Application of Harmonic Structure Design to Biomedical Co–Cr–Mo Alloy for Improved Mechanical Properties

Abstract

Harmonic structure is a recently introduced concept for material microstructure design. It is essentially a bimodal microstructure in which deliberately introduced structural heterogeneity has a specific order: interconnected network of ultra-fine grained (UFG) regions, called “shell area”, and coarse-grained regions called “core area”. Such microstructural features dictate a unique set of properties to the Harmonic-structured materials. The present paper deals with the application of harmonic structure design to biomedical Co–Cr–Mo alloys for improved mechanical properties. In the present work, it has been demonstrated that full density Co–Cr–Mo alloy compacts with harmonic structure can be successfully prepared by controlled mechanical milling followed by spark plasma sintering of the pre-alloyed powders at 1323 K for 3.6 ks.

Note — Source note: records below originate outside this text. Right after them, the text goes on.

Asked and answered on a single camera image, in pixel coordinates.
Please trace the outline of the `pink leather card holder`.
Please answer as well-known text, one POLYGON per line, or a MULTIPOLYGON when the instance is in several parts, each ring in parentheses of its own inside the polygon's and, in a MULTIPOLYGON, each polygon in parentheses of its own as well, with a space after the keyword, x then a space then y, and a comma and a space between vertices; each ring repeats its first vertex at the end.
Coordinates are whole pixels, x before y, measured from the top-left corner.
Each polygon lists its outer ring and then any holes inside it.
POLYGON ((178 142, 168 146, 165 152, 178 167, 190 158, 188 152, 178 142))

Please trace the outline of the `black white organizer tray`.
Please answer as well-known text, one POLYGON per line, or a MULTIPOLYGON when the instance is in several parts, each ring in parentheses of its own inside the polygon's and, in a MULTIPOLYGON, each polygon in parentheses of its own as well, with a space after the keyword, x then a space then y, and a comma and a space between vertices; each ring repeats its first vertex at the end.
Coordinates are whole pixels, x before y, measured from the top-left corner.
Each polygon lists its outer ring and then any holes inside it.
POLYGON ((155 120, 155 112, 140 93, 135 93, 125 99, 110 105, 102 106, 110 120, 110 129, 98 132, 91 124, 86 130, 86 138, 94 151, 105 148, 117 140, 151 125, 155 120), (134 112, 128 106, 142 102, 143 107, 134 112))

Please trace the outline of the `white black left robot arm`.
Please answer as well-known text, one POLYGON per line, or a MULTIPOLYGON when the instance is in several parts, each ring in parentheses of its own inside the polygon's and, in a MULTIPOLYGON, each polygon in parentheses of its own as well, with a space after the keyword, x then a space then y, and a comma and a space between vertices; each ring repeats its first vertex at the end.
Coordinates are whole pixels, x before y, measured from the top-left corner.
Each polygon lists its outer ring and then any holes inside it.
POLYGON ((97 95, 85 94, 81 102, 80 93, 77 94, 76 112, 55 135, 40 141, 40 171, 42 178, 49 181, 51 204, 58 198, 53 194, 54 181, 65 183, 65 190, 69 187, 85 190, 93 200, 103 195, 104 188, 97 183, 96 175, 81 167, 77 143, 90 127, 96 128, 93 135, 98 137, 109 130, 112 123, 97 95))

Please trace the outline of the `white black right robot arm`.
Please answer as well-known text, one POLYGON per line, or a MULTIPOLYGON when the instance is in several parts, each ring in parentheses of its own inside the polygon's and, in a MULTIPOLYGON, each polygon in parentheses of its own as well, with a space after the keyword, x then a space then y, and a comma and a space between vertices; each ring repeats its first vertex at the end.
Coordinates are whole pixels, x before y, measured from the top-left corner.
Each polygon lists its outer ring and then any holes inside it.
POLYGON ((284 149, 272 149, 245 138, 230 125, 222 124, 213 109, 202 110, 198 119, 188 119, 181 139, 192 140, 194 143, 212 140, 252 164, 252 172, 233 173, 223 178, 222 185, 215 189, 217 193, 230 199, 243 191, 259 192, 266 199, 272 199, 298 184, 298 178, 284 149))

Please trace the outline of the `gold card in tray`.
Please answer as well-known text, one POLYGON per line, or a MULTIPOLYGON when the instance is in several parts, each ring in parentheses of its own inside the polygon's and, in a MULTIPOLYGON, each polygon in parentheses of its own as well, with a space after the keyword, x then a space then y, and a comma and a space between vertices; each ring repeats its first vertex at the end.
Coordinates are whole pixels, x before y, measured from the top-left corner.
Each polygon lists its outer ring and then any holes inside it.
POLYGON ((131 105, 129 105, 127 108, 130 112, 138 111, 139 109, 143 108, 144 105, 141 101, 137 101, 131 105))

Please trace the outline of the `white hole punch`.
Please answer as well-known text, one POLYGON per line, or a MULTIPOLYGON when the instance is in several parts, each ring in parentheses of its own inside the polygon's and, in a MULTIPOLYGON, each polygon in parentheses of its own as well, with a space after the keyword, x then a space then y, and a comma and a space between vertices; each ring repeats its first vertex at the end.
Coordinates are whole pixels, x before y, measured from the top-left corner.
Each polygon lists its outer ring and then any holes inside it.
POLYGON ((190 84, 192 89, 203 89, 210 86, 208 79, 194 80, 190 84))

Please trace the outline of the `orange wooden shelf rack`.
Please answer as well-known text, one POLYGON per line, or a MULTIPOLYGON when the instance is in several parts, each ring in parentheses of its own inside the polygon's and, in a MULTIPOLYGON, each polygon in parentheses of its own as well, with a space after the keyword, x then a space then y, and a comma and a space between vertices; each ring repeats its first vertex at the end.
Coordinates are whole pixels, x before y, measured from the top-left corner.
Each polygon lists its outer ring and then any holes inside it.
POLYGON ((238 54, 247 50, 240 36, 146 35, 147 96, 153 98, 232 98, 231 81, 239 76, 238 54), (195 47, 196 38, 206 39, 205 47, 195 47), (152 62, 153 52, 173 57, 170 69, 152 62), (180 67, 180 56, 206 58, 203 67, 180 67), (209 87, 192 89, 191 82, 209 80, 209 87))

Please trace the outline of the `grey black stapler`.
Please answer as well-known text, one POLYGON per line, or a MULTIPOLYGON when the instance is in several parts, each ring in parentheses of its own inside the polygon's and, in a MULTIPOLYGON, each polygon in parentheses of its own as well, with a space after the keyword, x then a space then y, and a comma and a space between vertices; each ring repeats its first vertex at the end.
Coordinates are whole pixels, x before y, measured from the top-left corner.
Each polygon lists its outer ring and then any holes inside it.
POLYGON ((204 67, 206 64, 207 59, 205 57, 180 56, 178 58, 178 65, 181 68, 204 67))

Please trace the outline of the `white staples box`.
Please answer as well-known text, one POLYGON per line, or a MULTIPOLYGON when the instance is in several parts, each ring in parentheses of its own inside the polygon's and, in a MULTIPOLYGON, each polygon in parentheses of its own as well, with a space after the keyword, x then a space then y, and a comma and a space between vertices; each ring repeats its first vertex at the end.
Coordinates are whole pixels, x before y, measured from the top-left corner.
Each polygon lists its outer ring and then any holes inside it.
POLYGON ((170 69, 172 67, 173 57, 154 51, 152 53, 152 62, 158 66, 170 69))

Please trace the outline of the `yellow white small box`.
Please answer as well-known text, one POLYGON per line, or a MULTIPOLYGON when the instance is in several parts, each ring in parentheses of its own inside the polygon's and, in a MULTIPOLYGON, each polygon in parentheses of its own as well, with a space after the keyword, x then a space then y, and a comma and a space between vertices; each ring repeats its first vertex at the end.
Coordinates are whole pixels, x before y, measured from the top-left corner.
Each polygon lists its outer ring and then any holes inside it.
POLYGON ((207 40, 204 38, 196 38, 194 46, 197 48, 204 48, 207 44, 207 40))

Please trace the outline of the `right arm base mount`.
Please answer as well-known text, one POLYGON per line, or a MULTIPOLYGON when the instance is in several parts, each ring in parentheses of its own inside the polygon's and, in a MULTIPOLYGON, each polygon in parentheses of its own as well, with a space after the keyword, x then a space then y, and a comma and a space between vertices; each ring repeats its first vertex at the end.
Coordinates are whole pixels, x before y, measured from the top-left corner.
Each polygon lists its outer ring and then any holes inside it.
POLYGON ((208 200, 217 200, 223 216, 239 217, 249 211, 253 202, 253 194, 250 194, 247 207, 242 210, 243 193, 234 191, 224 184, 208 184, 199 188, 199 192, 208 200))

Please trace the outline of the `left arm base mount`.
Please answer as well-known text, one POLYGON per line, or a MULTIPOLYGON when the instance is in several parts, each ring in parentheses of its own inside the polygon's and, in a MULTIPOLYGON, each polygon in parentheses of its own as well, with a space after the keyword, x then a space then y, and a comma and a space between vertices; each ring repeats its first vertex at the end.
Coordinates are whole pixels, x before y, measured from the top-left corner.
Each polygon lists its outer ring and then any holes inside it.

Sintered compacts exhibited an excellent combination of strength and ductility. Moreover, it has been also shown that the mechanical properties depend strongly on the volume fraction of the inter-connected three-dimensional network of fine-grained regions, i.e., shell volume fraction. In addition, the plastic deformation of harmonic structure Co–Cr–Mo alloy also led to α-FCC to ε-HCP allotropic transformation. Therefore, the application of harmonic structure design leads to the new generation microstructure of biomedical Co–Cr–Mo alloys, which demonstrates outstanding mechanical properties compared to conventional materials.